Springfield noted that some songs needed additional background vocals or rhythm guitar and that was the reason for his computer on stage.  He said that he recorded all of those parts which  led him to quip, “So you are getting four or five of me.  That could be a good thing or bad thing depending if you like me or not.”


This was a very entertaining show where Springfield told many stories about his upbringing and the origins of songs.  He also interacted with the audience, was funny, engaging and, oh yeah, the guy can play a mean guitar.


After “Affair Of The Heart,” he told a story about growing up in Australia, being an army brat and moving around a lot.  He showed images of himself as a youngster riding a camel in Egypt, walking through the ruins of Pompeii and traveling to the Palace of Versailles in France.  


Not a bad childhood.


However, when he returned to Australia as a fourteen-year old, he learned to play guitar and that’s all he wanted to do.  He played guitar so much that his grades suffered and was actually not invited back for his senior year after receiving a three percent average during his junior year.

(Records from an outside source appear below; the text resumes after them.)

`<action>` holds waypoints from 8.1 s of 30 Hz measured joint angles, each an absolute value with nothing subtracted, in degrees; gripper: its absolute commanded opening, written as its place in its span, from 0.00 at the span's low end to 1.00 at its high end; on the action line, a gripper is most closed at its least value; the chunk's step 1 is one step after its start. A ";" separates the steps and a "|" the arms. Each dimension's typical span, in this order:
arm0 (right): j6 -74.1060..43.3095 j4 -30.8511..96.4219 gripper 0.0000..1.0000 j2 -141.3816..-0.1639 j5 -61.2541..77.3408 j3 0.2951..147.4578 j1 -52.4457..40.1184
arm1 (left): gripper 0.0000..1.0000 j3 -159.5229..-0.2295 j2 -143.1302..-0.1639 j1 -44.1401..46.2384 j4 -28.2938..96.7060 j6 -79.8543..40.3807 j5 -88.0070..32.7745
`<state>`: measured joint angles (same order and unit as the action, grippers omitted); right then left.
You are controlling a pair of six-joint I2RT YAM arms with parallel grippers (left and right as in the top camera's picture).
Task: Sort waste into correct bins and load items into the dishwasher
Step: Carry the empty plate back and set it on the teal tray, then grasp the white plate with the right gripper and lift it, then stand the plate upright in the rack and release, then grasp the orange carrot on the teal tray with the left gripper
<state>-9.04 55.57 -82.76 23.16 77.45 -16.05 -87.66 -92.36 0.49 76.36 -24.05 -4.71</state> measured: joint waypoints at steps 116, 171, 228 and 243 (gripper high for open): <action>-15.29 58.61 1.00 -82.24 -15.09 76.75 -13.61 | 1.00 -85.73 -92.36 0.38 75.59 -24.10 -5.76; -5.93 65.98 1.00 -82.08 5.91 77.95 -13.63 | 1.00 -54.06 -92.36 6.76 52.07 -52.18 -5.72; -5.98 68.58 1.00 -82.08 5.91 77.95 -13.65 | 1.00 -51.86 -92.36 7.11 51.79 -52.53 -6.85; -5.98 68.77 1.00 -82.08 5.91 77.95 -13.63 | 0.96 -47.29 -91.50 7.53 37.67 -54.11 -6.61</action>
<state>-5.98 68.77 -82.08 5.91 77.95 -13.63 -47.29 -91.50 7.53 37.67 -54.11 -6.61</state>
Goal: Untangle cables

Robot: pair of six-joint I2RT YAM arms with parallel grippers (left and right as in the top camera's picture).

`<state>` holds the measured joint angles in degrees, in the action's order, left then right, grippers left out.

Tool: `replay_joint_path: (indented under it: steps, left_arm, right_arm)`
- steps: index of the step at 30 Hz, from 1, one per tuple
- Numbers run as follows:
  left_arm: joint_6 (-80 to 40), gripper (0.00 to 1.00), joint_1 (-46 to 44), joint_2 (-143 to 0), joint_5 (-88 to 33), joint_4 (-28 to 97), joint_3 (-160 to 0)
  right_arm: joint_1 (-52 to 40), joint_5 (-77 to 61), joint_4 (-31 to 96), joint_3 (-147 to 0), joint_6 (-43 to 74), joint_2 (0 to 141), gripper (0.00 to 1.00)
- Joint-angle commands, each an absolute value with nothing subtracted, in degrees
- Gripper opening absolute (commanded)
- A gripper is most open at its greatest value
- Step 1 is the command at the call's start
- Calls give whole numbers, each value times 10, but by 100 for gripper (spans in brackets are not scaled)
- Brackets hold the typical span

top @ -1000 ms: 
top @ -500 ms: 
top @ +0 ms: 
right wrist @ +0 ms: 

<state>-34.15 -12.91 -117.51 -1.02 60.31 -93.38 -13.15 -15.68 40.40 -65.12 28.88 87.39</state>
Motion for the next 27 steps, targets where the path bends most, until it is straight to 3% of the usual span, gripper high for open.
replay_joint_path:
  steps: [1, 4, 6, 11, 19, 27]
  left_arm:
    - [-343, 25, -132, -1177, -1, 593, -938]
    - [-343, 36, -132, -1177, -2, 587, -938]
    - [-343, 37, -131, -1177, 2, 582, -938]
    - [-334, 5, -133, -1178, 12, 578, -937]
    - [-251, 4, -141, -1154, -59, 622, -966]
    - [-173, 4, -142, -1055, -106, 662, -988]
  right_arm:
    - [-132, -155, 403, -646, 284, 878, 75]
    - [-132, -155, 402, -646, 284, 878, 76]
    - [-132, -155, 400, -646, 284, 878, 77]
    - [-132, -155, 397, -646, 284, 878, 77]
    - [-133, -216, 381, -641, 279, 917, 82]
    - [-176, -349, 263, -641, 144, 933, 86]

He joined a couple of bands, one of which was invited to play overseas.  Springfield thought “England or the United States would be incredible!’  However, he and his band were sent to Viet Nam to play for the troops.  He played a snippet of The Doors' “Light My Fire” and a great version of Fleetwood Mac’s “Oh Well” which represented that era.  


“Love Is Alright Tonight” and a clever mash-up of “Jessie’s Girl,” “Stacy’s Mom” and “867-5309/Jenny” was played in the middle of the set.


Then Springfield did something that I have never seen in concert before.  He got out his phone, opened up a guitar app and played “Inside Sylvia” on his virtual guitar.


Proving that virtual reality can only go so far, during “Human Touch” Rick went out into the audience, hugged and high-fived fans and even took a couple of selfies before returning to the stage.


Showing off his guitar prowess, Springfield broke out a dobro and played the blues classic “Rolling and Tumbling.”   He mentioned that he has a new blues-based album titled The Snake King that is set to be released in a couple of weeks.


In a touching moment, Springfield said that his dad passed away over thirty years ago, but he just lost his mother last year at the age of 93.  He dedicated “4 Billion Heartbeats” and “My Father’s Chair” to his parents.  On the latter, he walked out in front of the stage and sang without a microphone.  You could have heard a pin drop.

This fun and entertaining show ended with his number one smash “Jessie’s Girl.”

California singer-songwriter Jennifer Lynn Simpson opened the show with a nice set of acoustic originals.  

I would be remiss if I didn’t mention this beautiful venue; it was the first time that I've been to the Performing Arts Center and hopefully it won’t be my last.


The 1,100 seat auditorium has a unique set up.  It has a typical floor seating setup which hosts a gradual decline to the stage.  The uniqueness comes from the horseshoe shaped upper level; starting a few feet from either side of the stage, the second level gradually rises up to the back of the horseshoe where the balcony is located.   This creates great sight lines and the acoustics in the venue are fantastic.